For one, Snapchat is a hot commodity on Madison Avenue, while Google and Facebook have more robust ad offerings. “If you want more bang for your buck, Twitter is a safe place—but if you want to be highlighted for doing something novel and unique, Snapchat’s really your opportunity to stand out,” said Meghan McCormick, social strategy director at Deutsch New York. Here’s a breakdown on what the social giants have in play for Super Bowl 50.

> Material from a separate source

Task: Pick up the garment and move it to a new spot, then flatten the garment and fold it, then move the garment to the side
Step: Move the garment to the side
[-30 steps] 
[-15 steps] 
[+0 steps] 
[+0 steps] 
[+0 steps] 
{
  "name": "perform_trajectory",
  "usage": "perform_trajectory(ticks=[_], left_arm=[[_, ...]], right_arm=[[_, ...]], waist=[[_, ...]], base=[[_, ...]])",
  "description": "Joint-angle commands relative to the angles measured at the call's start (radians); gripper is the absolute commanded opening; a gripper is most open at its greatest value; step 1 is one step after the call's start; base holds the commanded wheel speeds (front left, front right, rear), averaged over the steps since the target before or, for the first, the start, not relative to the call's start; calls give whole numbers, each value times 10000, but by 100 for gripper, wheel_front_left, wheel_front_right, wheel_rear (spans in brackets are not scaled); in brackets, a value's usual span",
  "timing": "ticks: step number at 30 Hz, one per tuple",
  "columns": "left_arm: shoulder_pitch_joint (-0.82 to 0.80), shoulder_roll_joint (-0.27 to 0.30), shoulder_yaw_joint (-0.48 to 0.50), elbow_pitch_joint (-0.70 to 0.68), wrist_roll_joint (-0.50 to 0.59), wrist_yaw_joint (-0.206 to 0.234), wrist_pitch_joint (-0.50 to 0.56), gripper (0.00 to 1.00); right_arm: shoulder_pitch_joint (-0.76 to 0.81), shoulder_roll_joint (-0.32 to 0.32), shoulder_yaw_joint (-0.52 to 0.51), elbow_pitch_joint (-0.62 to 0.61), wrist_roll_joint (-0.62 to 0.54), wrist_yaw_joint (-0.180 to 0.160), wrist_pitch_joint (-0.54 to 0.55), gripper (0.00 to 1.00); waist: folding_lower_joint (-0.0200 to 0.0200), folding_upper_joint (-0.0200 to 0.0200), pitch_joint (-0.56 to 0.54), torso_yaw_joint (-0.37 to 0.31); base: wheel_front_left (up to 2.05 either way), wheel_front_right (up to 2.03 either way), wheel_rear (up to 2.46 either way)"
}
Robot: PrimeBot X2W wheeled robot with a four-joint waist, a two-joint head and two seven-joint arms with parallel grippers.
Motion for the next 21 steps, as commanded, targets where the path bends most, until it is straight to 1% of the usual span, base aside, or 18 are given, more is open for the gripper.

On game day, advertisers such as Butterfinger and Mini USA plan to take advantage of Facebook’s massive video platform–users now watch 100 million hours of video per day, noted Facebook CEO Mark Zuckerberg in last week’s Q4 earnings call. The brands will turn their TV spots into autoplay video ads and full-page mobile ads. “We can target specifically people that we think will be in the market,” explained Tom Noble, head of marketing for Mini USA.

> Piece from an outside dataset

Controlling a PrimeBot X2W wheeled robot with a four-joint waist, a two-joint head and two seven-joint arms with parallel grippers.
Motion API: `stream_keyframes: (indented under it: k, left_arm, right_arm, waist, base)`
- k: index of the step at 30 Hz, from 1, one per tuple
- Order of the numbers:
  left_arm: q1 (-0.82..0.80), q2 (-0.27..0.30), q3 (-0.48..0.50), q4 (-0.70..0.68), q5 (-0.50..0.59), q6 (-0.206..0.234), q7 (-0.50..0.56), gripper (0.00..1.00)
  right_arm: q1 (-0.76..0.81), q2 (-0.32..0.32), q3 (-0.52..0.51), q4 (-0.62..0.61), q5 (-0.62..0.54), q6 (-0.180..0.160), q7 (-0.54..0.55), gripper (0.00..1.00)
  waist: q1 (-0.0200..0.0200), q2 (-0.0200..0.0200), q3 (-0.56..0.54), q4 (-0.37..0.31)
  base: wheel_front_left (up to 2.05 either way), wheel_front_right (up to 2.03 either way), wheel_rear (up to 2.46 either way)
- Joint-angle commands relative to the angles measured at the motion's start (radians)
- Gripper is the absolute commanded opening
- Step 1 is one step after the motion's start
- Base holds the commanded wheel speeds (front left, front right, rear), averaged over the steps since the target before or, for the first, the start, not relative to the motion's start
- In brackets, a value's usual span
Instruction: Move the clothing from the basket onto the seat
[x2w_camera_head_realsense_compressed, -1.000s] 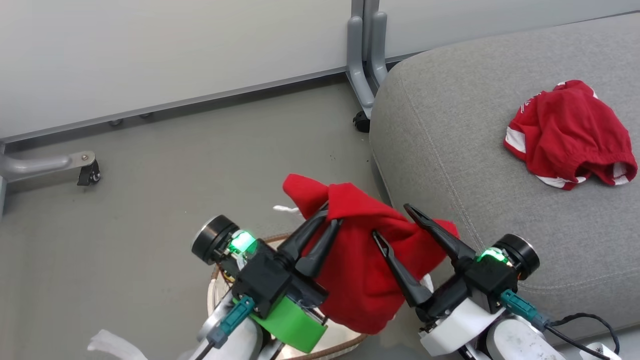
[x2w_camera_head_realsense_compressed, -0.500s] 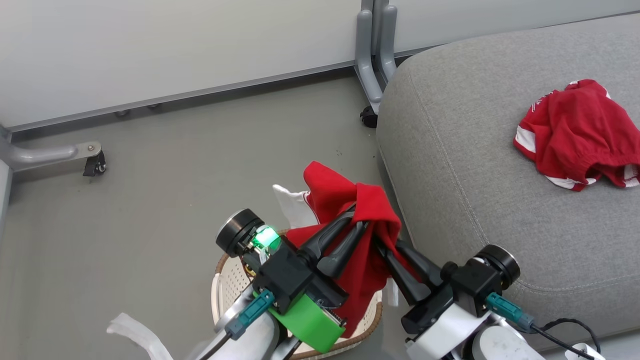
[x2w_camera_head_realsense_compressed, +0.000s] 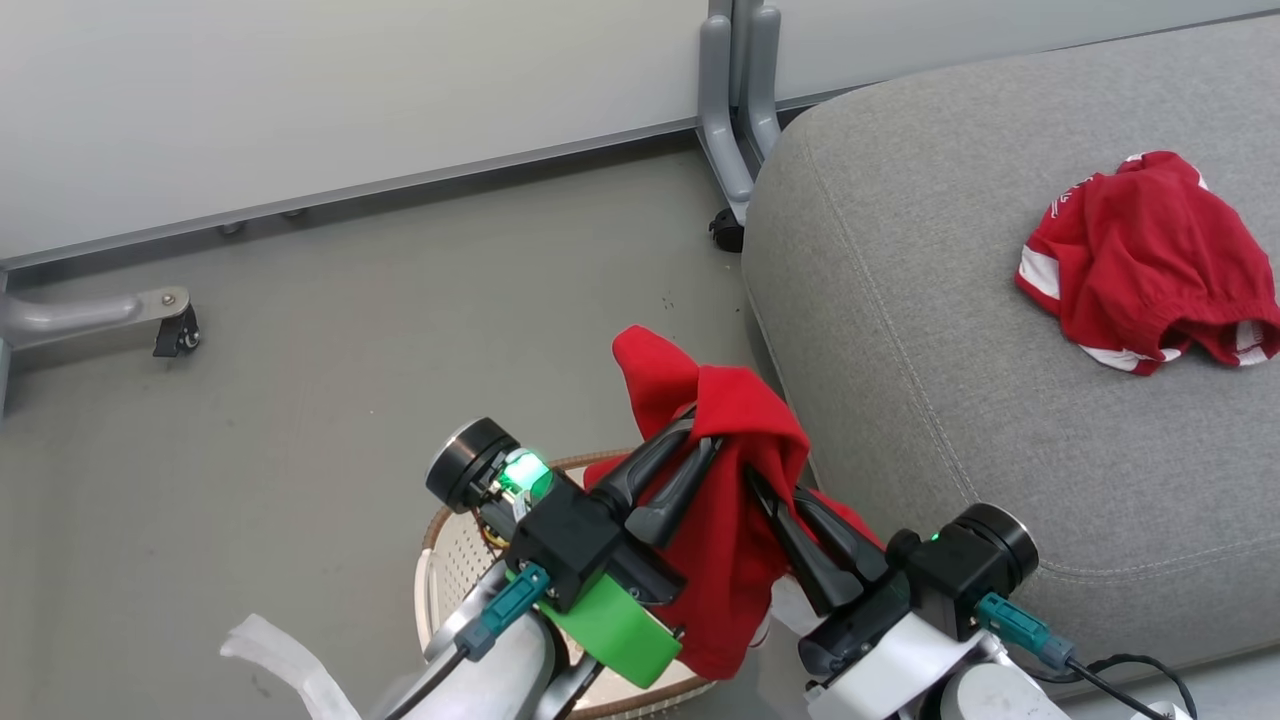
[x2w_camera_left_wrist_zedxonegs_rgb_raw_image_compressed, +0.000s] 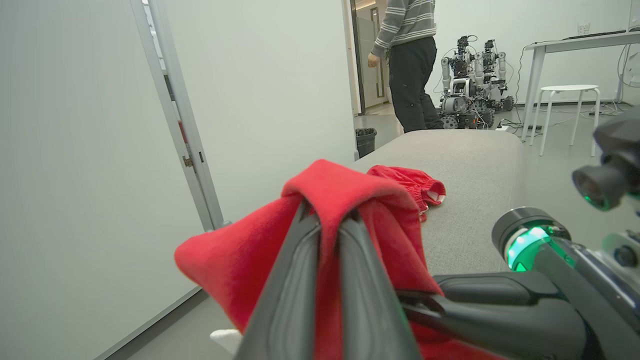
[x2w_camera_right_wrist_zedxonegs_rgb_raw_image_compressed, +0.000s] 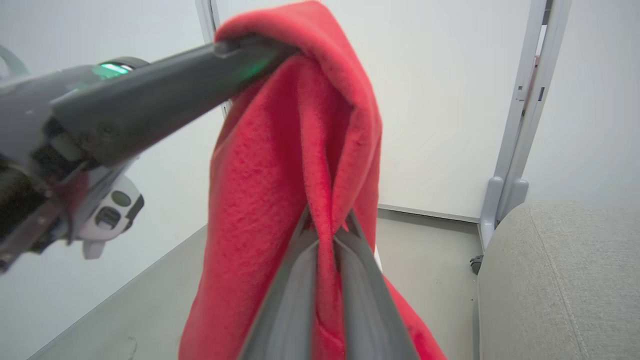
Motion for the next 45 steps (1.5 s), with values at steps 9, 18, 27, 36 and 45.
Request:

For fans, Facebook just launched Sports Stadium, an ad-free hub that pulls together scores, game information and posts from teams and publishers. With 1.59 billion users on Facebook, it’s a good bet that an ad play will soon follow.

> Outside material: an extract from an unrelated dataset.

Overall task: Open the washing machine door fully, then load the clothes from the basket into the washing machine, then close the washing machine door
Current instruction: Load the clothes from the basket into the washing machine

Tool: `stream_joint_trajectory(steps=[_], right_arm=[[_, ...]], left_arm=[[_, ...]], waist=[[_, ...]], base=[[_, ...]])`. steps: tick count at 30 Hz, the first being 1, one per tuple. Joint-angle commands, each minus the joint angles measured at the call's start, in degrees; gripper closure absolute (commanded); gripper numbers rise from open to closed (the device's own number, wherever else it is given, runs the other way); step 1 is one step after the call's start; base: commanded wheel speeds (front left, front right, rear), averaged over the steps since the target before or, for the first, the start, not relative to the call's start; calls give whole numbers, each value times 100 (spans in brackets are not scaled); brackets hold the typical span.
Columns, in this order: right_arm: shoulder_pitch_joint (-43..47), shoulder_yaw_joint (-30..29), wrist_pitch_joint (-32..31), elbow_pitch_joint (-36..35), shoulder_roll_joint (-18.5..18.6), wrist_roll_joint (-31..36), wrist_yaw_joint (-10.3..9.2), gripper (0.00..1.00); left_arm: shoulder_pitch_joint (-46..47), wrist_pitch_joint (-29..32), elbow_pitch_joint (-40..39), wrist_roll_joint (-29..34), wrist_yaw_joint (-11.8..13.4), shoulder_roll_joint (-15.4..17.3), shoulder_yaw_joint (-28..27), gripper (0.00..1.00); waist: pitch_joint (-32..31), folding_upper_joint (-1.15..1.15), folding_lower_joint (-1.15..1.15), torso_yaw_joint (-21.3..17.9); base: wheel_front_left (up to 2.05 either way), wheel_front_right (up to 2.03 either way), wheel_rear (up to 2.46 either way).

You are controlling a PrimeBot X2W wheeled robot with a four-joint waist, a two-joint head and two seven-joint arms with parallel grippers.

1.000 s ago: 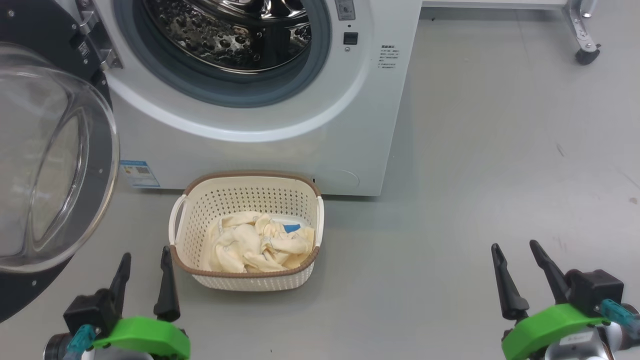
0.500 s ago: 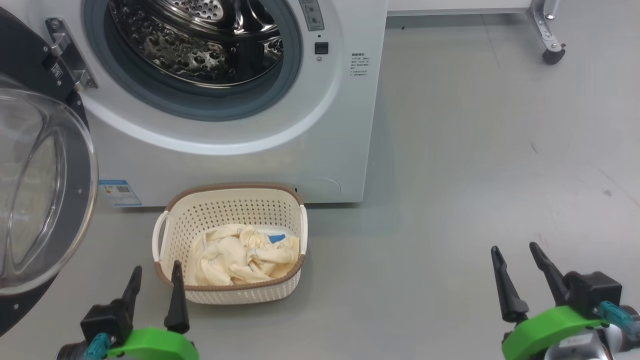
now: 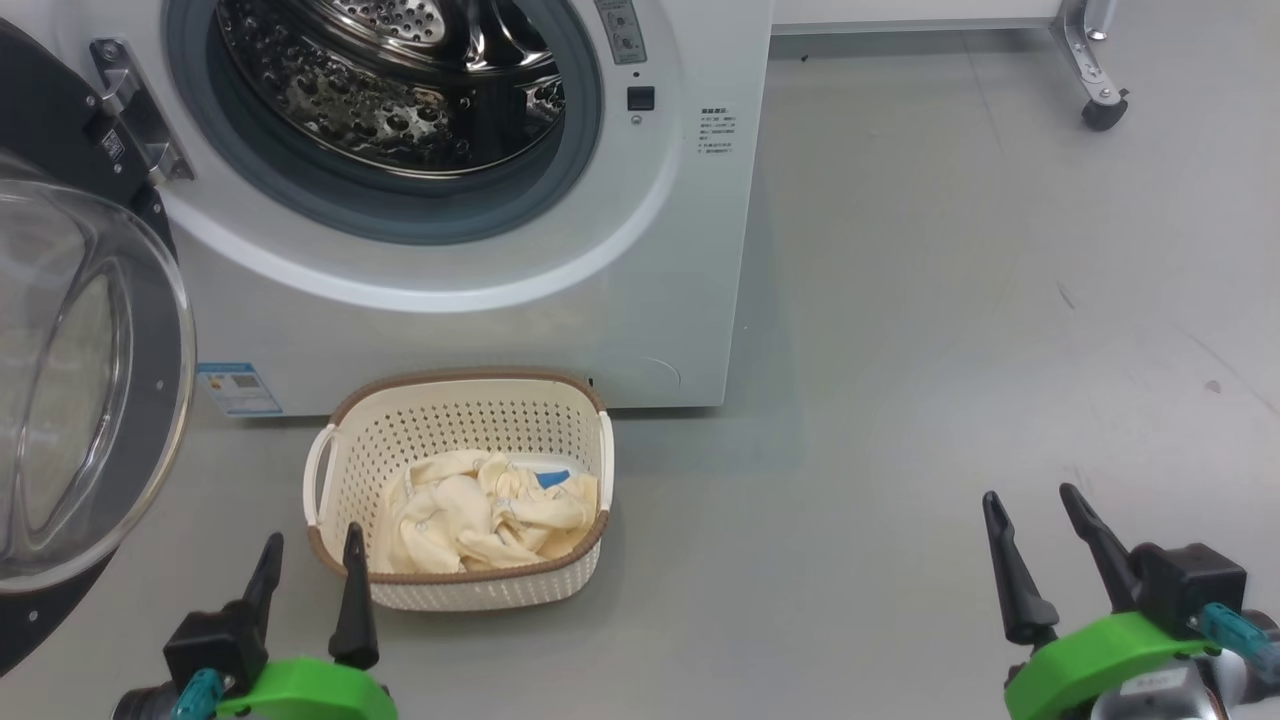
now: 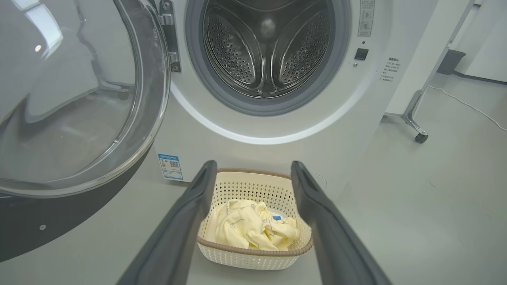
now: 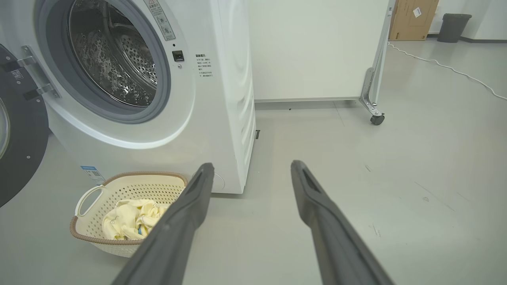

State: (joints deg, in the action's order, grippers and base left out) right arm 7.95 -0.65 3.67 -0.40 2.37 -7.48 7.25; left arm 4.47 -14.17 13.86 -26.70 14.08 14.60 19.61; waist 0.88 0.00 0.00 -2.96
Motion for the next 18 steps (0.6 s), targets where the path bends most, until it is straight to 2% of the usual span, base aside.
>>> stream_joint_trajectory(steps=[1, 18], right_arm=[[-145, 107, 7, -212, 51, 36, 24, 0], [-164, 119, 58, -178, 51, -6, 24, 0]], left_arm=[[184, -74, -184, 69, 139, 70, -233, 0], [206, -81, -202, 130, 82, 118, -276, 0]], waist=[[3, 0, 0, -5], [63, 0, 0, -25]], base=[[0, 0, 0], [8, -8, 0]])
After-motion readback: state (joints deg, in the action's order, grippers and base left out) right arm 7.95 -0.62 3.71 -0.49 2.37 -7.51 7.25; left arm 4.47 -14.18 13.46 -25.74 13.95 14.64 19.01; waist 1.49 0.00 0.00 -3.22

The social darling scored Pepsi and Budweiser, which will advertise in its NFL Live Stories—a string of photos and videos that’s sure to be seen by millions during the game. “Snapchat will essentially curate content from users throughout Super Bowl Sunday, and then at some point, our interstitial [ads] will be included in that Story,” said Azania Andrews, senior director of digital connections at Anheuser-Busch InBev.

But Snapchat’s lack of data and analytics has kept some advertisers from going all in. “I’d rather use my money to target people who are either interested in the brand or are likely to be in market to shop for a car right now,” said Nguyen Duong, director of digital strategy at Innocean USA, which created four Super Bowl spots for Hyundai this year.

This year, Instagram comes into its own as a bona fide advertiser. After opening up the advertising spigot to all brands last summer, expect plenty of Super Bowl advertisers to sync up data-heavy Facebook and Instagram promos that target specific groups of consumers—like football fans—while TV ads run.

But Deutsch’s McCormick warned that the flood of Super Bowl ads could dilute the photo-sharing app’s creativity. “Brands are really struggling to show up on Instagram in a way that feels authentic,” she said. “If I see a car commercial on TV and then see a sponsored car ad in my Instagram feed, that’s going to feel pretty intrusive.”

After sitting on the sidelines for years, Google hopes to grab a bigger portion of Super Bowl budgets this year with a new ad format called Real-Time Ads. Before kickoff, buyers upload their creative and can then choose to instantly run it as a YouTube or display spot during the game. Website maker Wix is already on board. But Michael Dossett, RPA’s supervisor, digital content strategy, questioned how quick the new process will actually be.

“The buying experience is not all that different than what you have today,” he said. “In reality, people don’t go to YouTube or online [to] look at display banners as a source of content related to a real-time moment.”